The data below is to be set down again exactly as written.

--- Raw data Enclosed Below ---

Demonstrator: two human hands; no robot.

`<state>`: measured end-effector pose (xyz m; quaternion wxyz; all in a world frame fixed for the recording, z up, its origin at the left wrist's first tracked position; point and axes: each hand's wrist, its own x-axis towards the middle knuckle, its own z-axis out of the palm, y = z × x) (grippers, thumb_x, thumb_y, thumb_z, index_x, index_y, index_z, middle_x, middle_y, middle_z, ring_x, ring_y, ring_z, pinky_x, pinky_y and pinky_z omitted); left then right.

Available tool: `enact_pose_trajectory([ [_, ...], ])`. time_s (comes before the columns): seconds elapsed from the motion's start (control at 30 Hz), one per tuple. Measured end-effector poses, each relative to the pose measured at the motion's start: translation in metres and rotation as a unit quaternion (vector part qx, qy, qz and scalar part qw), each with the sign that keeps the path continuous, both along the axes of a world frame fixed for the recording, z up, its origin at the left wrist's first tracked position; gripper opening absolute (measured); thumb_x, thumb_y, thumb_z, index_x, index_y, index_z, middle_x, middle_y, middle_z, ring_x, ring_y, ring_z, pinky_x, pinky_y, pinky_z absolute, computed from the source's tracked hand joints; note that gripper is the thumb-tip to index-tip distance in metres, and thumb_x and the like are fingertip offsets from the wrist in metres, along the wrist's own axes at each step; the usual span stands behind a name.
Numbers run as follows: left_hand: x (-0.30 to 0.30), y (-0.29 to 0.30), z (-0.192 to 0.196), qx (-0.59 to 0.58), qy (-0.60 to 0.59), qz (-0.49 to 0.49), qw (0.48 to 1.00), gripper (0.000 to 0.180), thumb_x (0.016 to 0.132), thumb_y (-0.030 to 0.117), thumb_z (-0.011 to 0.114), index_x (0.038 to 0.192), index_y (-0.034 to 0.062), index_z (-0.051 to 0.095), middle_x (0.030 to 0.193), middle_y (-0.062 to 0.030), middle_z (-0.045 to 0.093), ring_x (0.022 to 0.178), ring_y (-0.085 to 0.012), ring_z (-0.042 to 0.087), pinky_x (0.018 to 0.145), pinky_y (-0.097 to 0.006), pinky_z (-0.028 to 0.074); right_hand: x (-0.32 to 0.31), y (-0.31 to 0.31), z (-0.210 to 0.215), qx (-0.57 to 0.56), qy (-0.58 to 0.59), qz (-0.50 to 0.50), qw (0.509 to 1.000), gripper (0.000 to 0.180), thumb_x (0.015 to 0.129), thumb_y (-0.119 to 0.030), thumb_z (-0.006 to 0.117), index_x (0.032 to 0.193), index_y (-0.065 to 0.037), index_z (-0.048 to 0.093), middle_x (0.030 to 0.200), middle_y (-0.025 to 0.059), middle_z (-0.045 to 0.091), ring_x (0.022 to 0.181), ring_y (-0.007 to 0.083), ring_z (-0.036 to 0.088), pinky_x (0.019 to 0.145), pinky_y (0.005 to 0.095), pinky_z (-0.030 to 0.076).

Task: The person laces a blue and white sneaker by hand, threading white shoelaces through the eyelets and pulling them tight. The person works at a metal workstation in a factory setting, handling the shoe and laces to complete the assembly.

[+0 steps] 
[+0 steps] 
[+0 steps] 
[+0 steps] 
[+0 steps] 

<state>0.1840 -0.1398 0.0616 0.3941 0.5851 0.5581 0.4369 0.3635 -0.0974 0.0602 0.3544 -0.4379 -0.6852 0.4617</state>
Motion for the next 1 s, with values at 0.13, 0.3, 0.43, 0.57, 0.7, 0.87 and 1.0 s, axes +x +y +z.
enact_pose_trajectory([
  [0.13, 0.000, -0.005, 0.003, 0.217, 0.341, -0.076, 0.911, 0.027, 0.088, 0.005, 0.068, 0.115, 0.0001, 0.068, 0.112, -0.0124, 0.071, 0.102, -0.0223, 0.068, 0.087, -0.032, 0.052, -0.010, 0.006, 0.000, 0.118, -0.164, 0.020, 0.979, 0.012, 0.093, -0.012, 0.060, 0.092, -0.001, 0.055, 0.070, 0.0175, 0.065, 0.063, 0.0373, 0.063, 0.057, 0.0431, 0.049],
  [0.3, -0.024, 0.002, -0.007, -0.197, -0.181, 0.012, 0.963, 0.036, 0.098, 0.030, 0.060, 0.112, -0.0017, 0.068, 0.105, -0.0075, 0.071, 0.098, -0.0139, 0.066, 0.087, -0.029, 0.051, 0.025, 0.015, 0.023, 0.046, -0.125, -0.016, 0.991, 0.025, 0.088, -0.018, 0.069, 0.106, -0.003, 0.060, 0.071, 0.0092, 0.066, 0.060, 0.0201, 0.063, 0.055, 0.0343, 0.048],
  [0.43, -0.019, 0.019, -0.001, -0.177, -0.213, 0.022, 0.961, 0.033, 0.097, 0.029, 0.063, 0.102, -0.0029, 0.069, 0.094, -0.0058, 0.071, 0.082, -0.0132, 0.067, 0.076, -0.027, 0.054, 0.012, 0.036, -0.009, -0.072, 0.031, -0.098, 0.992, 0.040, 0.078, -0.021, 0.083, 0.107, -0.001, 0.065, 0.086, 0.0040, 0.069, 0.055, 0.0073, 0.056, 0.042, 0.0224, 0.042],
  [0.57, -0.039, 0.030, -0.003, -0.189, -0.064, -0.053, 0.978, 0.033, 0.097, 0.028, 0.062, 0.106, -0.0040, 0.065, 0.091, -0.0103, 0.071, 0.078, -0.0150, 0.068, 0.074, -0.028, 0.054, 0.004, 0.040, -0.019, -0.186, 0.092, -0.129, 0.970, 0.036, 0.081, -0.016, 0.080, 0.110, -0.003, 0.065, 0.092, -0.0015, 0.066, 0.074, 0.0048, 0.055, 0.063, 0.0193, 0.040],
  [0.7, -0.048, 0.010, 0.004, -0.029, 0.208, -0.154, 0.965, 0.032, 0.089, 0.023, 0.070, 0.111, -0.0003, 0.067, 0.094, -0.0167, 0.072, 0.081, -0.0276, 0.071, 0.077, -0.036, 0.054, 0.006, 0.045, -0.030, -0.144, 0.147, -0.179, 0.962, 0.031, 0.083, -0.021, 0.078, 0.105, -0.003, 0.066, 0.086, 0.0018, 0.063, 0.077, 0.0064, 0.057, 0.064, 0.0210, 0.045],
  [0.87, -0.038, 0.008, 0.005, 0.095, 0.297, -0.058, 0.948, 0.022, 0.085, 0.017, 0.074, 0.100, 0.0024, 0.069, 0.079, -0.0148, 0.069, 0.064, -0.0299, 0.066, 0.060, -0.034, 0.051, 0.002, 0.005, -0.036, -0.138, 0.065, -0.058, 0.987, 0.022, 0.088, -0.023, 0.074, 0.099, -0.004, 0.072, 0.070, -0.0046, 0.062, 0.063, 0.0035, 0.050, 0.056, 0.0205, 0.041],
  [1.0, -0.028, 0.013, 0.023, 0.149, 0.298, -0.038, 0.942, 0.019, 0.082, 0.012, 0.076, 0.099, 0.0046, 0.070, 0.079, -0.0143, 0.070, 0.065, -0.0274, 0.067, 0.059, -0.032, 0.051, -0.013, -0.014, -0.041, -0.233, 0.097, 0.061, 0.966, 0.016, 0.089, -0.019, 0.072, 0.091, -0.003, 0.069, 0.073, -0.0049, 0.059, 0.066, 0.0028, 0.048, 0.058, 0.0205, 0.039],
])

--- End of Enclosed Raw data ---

:: Exercise output ::
Demonstrator: two human hands; no robot.

`<state>`: measured end-effector pose (xyz m; quaternion wxyz; all in a world frame fixed for the recording, z up, its origin at the left wrist's first tracked position; point and axes: each hand's wrist, its own x-axis towards the middle knuckle, its own z-axis out of the palm, y = z × x) (grippers, thumb_x, thumb_y, thumb_z, index_x, index_y, index_z, middle_x, middle_y, middle_z, ring_x, ring_y, ring_z, pinky_x, pinky_y and pinky_z omitted); left then right.

Available tool: `enact_pose_trajectory([ [_, ...], ])`. time_s (comes before the columns): seconds elapsed from the motion's start (control at 30 Hz), one per tuple. Measured end-effector poses, each relative to the pose measured at the motion's start: translation in metres and rotation as a unit quaternion (vector part qx, qy, qz and scalar part qw), each with the sign that keeps the path continuous, both along the axes of a world frame fixed for the recording, z up, its origin at the left wrist's first tracked position; gripper opening absolute (measured); thumb_x, thumb_y, thumb_z, index_x, index_y, index_z, middle_x, middle_y, middle_z, ring_x, ring_y, ring_z, pinky_x, pinky_y, pinky_z absolute, computed from the source's tracked hand joints; note that gripper is the thumb-tip to index-tip distance in metres, and thumb_x and the like are fingertip offsets from the wrist in metres, along the wrist's own axes at each step; the usual span stands behind a name.
Numbers run as follows: left_hand: x (-0.30 to 0.30), y (-0.29 to 0.30), z (-0.192 to 0.196), qx (-0.59 to 0.58), qy (-0.60 to 0.59), qz (-0.49 to 0.49), qw (0.48 to 1.00), gripper (0.000 to 0.180), thumb_x (0.016 to 0.132), thumb_y (-0.030 to 0.117), thumb_z (-0.011 to 0.114), index_x (0.038 to 0.192), index_y (-0.034 to 0.062), index_z (-0.051 to 0.095), middle_x (0.030 to 0.193), middle_y (-0.062 to 0.030), middle_z (-0.045 to 0.093), ring_x (0.022 to 0.178), ring_y (-0.085 to 0.012), ring_z (-0.042 to 0.087), pinky_x (0.018 to 0.145), pinky_y (-0.097 to 0.006), pinky_z (-0.028 to 0.074); right_hand: x (-0.32 to 0.31), y (-0.31 to 0.31), z (-0.210 to 0.215), qx (-0.57 to 0.56), qy (-0.58 to 0.59), qz (-0.50 to 0.50), qw (0.509 to 1.000), gripper (0.000 to 0.180), thumb_x (0.015 to 0.129), thumb_y (-0.119 to 0.030), thumb_z (-0.006 to 0.117), index_x (0.032 to 0.193), index_y (-0.065 to 0.037), index_z (-0.048 to 0.093), middle_x (0.030 to 0.200), middle_y (-0.025 to 0.059), middle_z (-0.045 to 0.091), ring_x (0.022 to 0.181), ring_y (-0.007 to 0.083), ring_z (-0.036 to 0.088), pinky_x (0.019 to 0.145), pinky_y (0.005 to 0.095), pinky_z (-0.030 to 0.076).

Task: The person laces a blue and white sneaker by hand, threading white shoelaces through the eyelets and pulling them tight. The person works at a metal workstation in a factory setting, handling the shoe and laces to complete the assembly.

[+0 steps] 
[+0 steps] 
[+0 steps] 
[+0 steps] 
[+0 steps] 

<state>0.1840 -0.1398 0.0616 0.3941 0.5851 0.5581 0.4369 0.3635 -0.0974 0.0602 0.3544 -0.4379 -0.6852 0.4617</state>
Motion for the next 1 s, with values at 0.13, 0.3, 0.43, 0.57, 0.7, 0.87 and 1.0 s, axes +x +y +z.
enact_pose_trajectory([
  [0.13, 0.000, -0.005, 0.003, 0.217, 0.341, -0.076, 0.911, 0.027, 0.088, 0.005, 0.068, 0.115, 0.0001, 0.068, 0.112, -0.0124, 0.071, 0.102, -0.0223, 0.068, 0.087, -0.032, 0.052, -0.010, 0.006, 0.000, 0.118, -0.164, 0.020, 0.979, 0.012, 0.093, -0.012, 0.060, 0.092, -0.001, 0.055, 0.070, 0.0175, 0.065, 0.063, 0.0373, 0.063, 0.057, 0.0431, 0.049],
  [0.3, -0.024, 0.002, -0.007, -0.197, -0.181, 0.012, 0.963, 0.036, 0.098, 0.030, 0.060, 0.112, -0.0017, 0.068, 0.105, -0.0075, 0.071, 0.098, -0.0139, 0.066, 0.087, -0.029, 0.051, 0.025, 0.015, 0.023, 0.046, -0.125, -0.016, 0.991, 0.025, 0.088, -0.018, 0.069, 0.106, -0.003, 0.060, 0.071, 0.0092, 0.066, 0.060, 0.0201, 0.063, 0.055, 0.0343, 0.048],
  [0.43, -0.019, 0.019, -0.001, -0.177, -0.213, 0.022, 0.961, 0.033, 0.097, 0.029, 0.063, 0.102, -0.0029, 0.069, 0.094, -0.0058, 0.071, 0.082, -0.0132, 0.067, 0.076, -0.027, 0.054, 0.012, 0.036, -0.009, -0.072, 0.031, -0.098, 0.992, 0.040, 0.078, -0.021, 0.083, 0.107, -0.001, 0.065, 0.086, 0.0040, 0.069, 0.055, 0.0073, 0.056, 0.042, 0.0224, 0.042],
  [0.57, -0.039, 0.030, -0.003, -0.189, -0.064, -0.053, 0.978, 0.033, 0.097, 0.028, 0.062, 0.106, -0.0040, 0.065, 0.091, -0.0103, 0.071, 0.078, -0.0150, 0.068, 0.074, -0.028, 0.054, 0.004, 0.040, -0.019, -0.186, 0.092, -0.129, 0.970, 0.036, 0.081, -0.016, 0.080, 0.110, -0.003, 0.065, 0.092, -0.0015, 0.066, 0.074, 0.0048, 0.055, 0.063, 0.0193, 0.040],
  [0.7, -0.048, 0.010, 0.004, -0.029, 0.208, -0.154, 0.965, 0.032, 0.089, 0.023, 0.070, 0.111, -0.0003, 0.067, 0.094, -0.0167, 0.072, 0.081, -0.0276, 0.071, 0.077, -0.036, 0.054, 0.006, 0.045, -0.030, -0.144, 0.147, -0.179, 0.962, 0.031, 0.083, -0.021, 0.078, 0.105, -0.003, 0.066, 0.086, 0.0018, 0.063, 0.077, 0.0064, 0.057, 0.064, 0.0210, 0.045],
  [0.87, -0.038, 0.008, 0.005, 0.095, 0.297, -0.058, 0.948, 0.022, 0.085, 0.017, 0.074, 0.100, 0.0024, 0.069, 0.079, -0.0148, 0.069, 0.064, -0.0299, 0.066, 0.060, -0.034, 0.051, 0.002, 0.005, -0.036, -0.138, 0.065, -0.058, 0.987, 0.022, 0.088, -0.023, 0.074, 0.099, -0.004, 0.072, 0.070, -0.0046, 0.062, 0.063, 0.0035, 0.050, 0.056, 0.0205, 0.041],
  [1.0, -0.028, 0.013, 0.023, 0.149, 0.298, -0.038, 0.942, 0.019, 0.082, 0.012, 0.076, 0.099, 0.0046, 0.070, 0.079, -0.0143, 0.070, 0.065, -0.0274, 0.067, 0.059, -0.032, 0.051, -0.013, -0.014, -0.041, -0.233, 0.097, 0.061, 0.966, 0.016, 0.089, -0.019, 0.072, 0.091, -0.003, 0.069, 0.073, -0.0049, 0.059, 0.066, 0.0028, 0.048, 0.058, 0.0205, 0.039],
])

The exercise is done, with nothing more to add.